Entries taken from a collection

★ ★ ★

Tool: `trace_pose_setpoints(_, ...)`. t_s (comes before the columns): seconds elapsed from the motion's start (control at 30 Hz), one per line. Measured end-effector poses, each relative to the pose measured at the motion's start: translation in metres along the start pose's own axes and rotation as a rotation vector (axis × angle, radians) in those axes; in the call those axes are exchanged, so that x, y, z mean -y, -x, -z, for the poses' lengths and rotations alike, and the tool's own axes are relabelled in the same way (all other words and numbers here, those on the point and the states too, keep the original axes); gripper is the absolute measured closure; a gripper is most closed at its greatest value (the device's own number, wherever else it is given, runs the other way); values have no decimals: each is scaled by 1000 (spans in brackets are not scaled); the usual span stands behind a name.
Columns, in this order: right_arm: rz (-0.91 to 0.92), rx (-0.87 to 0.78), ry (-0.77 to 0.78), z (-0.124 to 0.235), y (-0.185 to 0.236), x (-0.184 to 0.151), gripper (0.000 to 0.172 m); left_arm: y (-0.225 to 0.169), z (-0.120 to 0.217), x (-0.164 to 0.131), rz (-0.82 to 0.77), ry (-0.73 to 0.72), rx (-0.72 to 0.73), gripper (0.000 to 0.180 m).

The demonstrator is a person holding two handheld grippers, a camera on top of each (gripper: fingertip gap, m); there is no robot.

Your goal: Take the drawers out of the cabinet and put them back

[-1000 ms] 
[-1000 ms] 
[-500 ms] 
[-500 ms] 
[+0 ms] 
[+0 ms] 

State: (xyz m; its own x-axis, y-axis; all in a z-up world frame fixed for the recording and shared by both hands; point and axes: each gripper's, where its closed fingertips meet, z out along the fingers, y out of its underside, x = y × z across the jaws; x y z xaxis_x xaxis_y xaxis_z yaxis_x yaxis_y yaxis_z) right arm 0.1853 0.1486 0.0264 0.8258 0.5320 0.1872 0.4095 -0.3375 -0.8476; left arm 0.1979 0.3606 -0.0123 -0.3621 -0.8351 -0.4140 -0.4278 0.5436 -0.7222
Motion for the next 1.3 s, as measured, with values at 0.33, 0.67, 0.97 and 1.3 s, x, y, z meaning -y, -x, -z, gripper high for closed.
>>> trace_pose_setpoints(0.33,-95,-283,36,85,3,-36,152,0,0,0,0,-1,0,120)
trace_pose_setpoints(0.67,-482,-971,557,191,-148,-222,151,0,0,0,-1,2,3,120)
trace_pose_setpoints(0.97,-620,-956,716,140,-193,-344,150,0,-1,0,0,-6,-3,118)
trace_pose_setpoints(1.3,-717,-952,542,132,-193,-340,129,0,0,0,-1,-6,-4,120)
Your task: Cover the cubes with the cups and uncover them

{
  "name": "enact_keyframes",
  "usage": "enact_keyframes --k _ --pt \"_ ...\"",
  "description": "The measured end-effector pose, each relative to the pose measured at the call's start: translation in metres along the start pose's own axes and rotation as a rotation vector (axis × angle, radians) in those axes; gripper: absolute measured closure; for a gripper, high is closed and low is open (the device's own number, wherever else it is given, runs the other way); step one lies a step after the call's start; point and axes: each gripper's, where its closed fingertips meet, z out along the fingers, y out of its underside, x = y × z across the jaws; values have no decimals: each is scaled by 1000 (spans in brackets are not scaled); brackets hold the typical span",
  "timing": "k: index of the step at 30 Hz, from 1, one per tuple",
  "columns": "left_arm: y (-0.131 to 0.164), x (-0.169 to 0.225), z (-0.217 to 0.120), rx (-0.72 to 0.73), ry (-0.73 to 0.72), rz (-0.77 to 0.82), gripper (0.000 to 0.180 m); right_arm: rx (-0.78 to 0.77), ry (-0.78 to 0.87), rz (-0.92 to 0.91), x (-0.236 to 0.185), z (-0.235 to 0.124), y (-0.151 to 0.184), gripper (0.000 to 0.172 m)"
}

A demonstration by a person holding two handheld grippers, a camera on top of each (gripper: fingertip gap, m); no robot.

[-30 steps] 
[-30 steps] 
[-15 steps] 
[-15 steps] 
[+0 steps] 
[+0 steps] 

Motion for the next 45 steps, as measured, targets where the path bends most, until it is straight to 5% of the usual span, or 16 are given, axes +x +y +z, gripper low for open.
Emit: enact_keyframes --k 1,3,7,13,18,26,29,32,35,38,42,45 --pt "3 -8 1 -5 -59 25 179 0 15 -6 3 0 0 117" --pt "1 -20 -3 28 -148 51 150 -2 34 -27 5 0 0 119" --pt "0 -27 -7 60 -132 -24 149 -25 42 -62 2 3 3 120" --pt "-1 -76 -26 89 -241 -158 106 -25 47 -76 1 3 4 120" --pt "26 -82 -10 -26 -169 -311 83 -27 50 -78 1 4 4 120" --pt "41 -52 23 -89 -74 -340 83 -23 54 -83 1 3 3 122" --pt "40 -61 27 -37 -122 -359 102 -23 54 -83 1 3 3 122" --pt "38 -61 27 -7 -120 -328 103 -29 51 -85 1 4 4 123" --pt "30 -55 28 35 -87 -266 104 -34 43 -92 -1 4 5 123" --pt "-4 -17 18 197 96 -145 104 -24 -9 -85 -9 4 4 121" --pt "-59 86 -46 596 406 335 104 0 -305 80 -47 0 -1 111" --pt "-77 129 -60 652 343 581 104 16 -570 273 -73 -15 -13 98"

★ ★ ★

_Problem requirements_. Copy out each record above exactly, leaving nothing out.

_Result of this task_.
Tool: `trace_pose_setpoints(_, ...)`. t_s (comes before the columns): seconds elapsed from the motion's start (control at 30 Hz), one per line. Measured end-effector poses, each relative to the pose measured at the motion's start: translation in metres along the start pose's own axes and rotation as a rotation vector (axis × angle, radians) in those axes; in the call those axes are exchanged, so that x, y, z mean -y, -x, -z, for the poses' lengths and rotations alike, and the tool's own axes are relabelled in the same way (all other words and numbers here, those on the point and the states too, keep the original axes); gripper is the absolute measured closure; a gripper is most closed at its greatest value (the device's own number, wherever else it is given, runs the other way); values have no decimals: each is scaled by 1000 (spans in brackets are not scaled); the usual span stands behind a name.
Columns, in this order: right_arm: rz (-0.91 to 0.92), rx (-0.87 to 0.78), ry (-0.77 to 0.78), z (-0.124 to 0.235), y (-0.185 to 0.236), x (-0.184 to 0.151), gripper (0.000 to 0.172 m); left_arm: y (-0.225 to 0.169), z (-0.120 to 0.217), x (-0.164 to 0.131), rz (-0.82 to 0.77), ry (-0.73 to 0.72), rx (-0.72 to 0.73), gripper (0.000 to 0.180 m).

The demonstrator is a person holding two handheld grippers, a camera on top of each (gripper: fingertip gap, m); there is no robot.

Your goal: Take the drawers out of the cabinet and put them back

[-1000 ms] 
[-1000 ms] 
[-500 ms] 
[-500 ms] 
[+0 ms] 
[+0 ms] 

State: (xyz m; its own x-axis, y-axis; all in a z-up world frame fixed for the recording and shared by both hands; point and axes: each gripper's, where its closed fingertips meet, z out along the fingers, y out of its underside, x = y × z across the jaws; x y z xaxis_x xaxis_y xaxis_z yaxis_x yaxis_y yaxis_z) right arm 0.1853 0.1486 0.0264 0.8258 0.5320 0.1872 0.4095 -0.3375 -0.8476; left arm 0.1979 0.3606 -0.0123 -0.3621 -0.8351 -0.4140 -0.4278 0.5436 -0.7222
Motion for the next 1.3 s, as measured, with values at 0.33, 0.67, 0.97 and 1.3 s, x, y, z meaning -y, -x, -z, gripper high for closed.
>>> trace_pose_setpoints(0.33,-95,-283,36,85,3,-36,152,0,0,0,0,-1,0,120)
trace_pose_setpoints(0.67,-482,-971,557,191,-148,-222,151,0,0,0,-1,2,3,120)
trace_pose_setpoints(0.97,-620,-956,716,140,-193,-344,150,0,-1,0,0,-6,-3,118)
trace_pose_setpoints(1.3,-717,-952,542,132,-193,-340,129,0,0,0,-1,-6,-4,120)
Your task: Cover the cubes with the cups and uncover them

{
  "name": "enact_keyframes",
  "usage": "enact_keyframes --k _ --pt \"_ ...\"",
  "description": "The measured end-effector pose, each relative to the pose measured at the call's start: translation in metres along the start pose's own axes and rotation as a rotation vector (axis × angle, radians) in those axes; gripper: absolute measured closure; for a gripper, high is closed and low is open (the device's own number, wherever else it is given, runs the other way); step one lies a step after the call's start; point and axes: each gripper's, where its closed fingertips meet, z out along the fingers, y out of its underside, x = y × z across the jaws; values have no decimals: each is scaled by 1000 (spans in brackets are not scaled); brackets hold the typical span",
  "timing": "k: index of the step at 30 Hz, from 1, one per tuple",
  "columns": "left_arm: y (-0.131 to 0.164), x (-0.169 to 0.225), z (-0.217 to 0.120), rx (-0.72 to 0.73), ry (-0.73 to 0.72), rz (-0.77 to 0.82), gripper (0.000 to 0.180 m); right_arm: rx (-0.78 to 0.77), ry (-0.78 to 0.87), rz (-0.92 to 0.91), x (-0.236 to 0.185), z (-0.235 to 0.124), y (-0.151 to 0.184), gripper (0.000 to 0.172 m)"
}

A demonstration by a person holding two handheld grippers, a camera on top of each (gripper: fingertip gap, m); no robot.

[-30 steps] 
[-30 steps] 
[-15 steps] 
[-15 steps] 
[+0 steps] 
[+0 steps] 

Motion for the next 45 steps, as measured, targets where the path bends most, until it is straight to 5% of the usual span, or 16 are given, axes +x +y +z, gripper low for open.
Emit: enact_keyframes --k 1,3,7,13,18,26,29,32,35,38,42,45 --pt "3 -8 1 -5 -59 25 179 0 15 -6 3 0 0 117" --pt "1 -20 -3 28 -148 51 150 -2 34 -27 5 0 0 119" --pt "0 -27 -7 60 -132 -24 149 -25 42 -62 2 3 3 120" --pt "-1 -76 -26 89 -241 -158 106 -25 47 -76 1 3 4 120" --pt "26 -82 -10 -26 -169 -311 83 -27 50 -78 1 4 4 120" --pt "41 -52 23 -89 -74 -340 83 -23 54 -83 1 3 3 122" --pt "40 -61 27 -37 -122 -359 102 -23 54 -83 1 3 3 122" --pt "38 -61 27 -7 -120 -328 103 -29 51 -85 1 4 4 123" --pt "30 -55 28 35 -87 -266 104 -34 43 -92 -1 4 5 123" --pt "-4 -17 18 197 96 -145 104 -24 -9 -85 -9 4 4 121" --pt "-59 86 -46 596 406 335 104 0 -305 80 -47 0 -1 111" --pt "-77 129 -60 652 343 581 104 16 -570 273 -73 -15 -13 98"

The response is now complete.